What Code Review Research Gets Wrong About Real Development Teams

1 INTRODUCTION

2 BACKGROUND AND RELATED WORK

3 RESEARCH DESIGN

4 MAPPING STUDY RESULTS

5 SURVEY RESULTS

6 COMPARING THE STATE-OF-THE-ART AND THE PRACTITIONERS’ PERCEPTIONS

7 DISCUSSION

8 CONCLUSIONS AND ACKNOWLEDGMENTS

REFERENCES

\

7 DISCUSSION

In this section, we summarize the research directions that emerged from analyzing the state-of-art and the practitioner survey. Furthermore, we illustrate that our findings align with the observations made by Davila and Nunes [18], strengthening our common conclusions since our respective reviews cover a non-overlapping set of primary studies. Finally, we discuss the threats to validity associated with our research.

\

7.1 MCR research directions

We propose future MCR research directions based on current trends and our reflections, both obtained through our mapping study and survey with practitioners. We anchor this discussion in the MCR process steps shown in Figure 1 6 . Next, we propose relevant research topics, along with research questions that still remain to be answered.

\ 7.1.1 Preparation for code review.

Understanding code to be reviewed - Understanding the code was perceived as important by the survey respondents (c.f. Figure 7e). The solutions reported in the primary studies focus on a subset of patch characteristics that affect review readiness (such as [94, 118, 260]). However, is it possible to combine all patch characteristics into an overall score that can inform the submitter so they can improve the patch before sending it out for review? Review goal - After understanding the code to be reviewed, the next step is to decide the review goal. The survey respondents are positive about investigating the impact of code review on code quality in general and, more specifically, security (c.f., Figure 7a).

\ Our primary studies findings indicate that most issues found in code reviews are related to a subset of code quality attributes such as evolvability [68, 171]. Does that imply that only certain quality attributes can or should be evaluated with code reviews? Review scope - Another aspect of preparing for code review is to decide which artifacts to review, i.e., the review scope.

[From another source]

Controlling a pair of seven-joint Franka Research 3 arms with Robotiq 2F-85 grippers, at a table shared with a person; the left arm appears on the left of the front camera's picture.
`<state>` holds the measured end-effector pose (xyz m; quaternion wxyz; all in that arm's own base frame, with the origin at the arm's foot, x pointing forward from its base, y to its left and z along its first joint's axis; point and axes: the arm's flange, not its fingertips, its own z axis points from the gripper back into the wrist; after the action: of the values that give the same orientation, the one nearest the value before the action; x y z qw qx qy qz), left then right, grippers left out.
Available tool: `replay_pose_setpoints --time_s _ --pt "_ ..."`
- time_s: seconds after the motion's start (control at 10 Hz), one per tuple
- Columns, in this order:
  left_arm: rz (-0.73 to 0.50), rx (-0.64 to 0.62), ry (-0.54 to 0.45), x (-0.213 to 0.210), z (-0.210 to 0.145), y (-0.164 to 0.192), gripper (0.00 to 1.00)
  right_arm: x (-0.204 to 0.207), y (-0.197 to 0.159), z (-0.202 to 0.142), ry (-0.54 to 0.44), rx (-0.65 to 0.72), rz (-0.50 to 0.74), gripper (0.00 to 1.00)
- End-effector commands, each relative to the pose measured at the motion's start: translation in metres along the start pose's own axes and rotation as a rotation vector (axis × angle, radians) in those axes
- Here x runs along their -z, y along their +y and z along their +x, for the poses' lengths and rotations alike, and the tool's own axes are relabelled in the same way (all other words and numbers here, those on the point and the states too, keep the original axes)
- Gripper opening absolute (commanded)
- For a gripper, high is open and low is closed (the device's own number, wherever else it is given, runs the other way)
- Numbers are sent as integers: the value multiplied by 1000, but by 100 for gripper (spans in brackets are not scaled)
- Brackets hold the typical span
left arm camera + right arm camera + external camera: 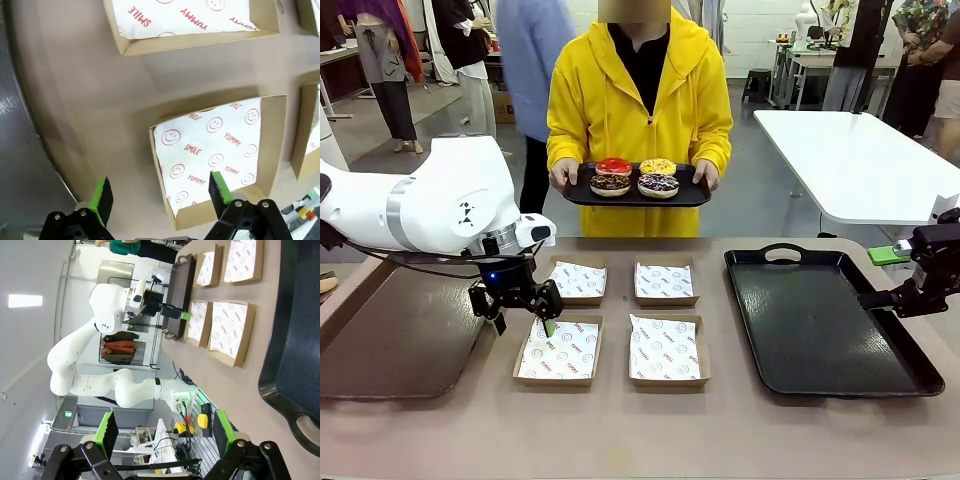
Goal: Individually package the donuts and arrange them on the tray.
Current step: Pick up one Paper togo box.
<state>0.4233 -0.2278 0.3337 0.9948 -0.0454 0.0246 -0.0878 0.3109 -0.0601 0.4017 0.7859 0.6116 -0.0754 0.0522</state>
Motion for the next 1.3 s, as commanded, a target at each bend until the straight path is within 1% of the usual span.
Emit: replay_pose_setpoints --time_s 0.0,0.1,0.4,0.5,0.6,0.7,0.8,1.0,1.1,1.2 --pt "123 -52 -43 4 -9 -18 100 -1 0 0 -1 0 5 100" --pt "139 -72 -44 7 -10 -21 100 -1 0 0 -1 0 5 100" --pt "132 -109 -56 12 -8 -22 100 -1 0 0 -1 0 5 100" --pt "120 -113 -67 14 -7 -20 61 -1 0 0 -1 0 5 100" --pt "125 -117 -56 15 -5 -19 46 -1 0 0 -1 0 5 100" --pt "122 -121 -54 15 -4 -19 7 -1 0 0 -1 0 5 100" --pt "116 -122 -52 15 -3 -17 0 -1 0 0 -1 0 5 100" --pt "110 -121 -38 18 0 -16 0 -1 0 0 -1 0 5 100" --pt "108 -120 -38 18 0 -16 10 -1 0 0 -1 0 5 100" --pt "105 -119 -36 17 0 -16 1 -1 0 0 -1 0 5 100"
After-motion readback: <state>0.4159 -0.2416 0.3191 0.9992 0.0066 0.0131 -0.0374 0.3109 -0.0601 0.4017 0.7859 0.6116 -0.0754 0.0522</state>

Test code is seldom reviewed and is not considered worthy of review [224, 226]. However, the survey respondents consider test code review one of the most important research topics (c.f., Figure 7c).

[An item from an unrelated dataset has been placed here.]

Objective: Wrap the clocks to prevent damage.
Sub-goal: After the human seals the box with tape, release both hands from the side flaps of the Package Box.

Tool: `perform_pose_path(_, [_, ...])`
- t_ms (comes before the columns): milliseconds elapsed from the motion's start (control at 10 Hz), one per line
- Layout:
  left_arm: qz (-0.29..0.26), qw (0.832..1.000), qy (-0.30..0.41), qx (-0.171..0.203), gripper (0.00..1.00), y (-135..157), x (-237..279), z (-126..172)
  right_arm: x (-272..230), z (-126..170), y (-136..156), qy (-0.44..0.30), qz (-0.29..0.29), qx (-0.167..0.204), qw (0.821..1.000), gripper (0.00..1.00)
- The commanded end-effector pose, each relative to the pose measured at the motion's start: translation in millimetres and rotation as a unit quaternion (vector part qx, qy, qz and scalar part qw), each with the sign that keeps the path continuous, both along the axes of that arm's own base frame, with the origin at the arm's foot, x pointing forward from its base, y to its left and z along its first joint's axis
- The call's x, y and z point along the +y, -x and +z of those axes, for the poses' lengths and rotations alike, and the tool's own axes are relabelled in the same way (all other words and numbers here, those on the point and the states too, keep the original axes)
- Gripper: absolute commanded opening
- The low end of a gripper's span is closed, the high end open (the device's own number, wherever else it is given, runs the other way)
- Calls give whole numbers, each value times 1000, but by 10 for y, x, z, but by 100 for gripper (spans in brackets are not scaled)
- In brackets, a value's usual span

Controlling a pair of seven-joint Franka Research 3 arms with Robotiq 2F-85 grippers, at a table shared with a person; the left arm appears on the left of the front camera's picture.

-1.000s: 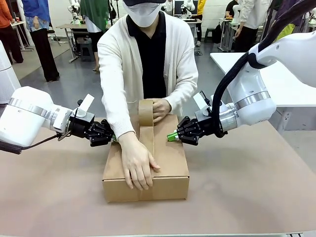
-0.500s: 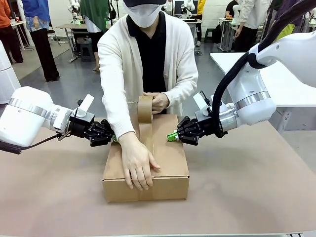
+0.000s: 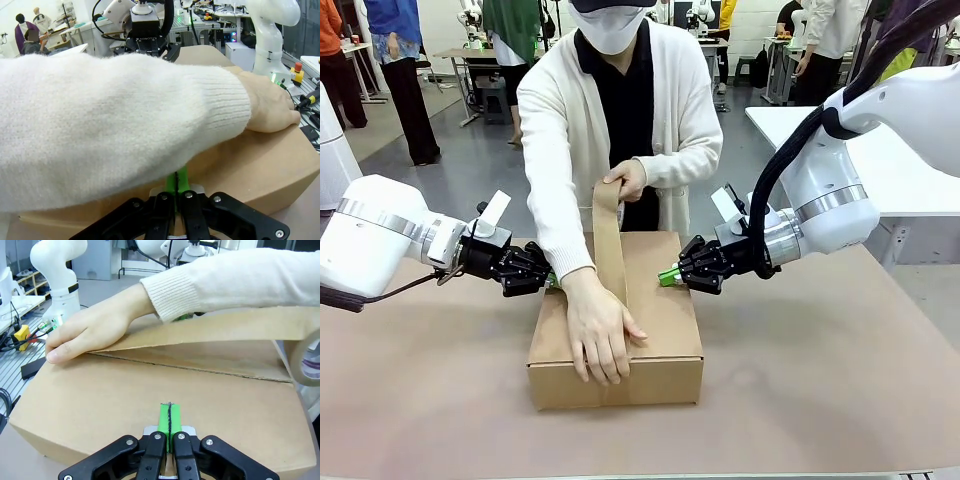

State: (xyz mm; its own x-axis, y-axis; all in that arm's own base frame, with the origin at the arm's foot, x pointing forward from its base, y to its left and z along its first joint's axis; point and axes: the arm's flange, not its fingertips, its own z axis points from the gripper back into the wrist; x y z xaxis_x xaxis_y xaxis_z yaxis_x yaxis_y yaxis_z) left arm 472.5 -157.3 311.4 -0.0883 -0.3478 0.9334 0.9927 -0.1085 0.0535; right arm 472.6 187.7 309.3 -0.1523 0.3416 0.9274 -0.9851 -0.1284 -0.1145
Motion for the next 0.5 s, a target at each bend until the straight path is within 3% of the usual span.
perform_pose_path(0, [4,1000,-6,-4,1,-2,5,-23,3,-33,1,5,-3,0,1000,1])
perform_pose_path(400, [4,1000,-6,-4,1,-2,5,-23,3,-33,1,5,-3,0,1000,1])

\ In addition to test and production code, the popularity of third-party libraries (3pps) in software development is increasing, which leads to an important area of 3pp review. How to use risk-based assessment to scope the review target and the review goals to achieve an acceptable trade-off between effort and benefits? Optimizing review order - Factors influencing the review order in open source (OSS) projects can differ from proprietary projects or may have different importance.

\ For example, as mentioned in our primary studies [53, 105, 213], acceptance probability is one of the determinants in ordering OSS reviews (important to attract contributors). However, in proprietary projects, other determinants such as merge conflict probability may have more importance in determining the review order.

7.1.2 Reviewer selection.

Appropriate reviewer selection - The primary studies focus on identifying "good reviewers" based on certain predictors such as pull request content similarity [145, 211, 268, 275]. However, how much do "good reviewers" differ in review performance from "bad reviewers"? Number of reviewers - The primary studies establish a correlation between the number of reviewers and the review performance [95, 155, 174]. However, what are the factors determining the optimal number of reviewers?

7.1.3 Code checking.

After the preparation and reviewer selection step, the reviewers are notified and the actual review takes place. It is valuable to monitor the review process to learn new insights that can be codified in guidelines. It is known that code review can identify design issues [120, 178, 184, 189]. How can this identification be used as an input to create or update design guidelines? In addition, the primary studies found that good reviewers exhibit different code scanning patterns than less good reviewers [67, 83, 216, 252]. Such findings should be used to propose/ develop solutions that harvest this expertise from reviewers.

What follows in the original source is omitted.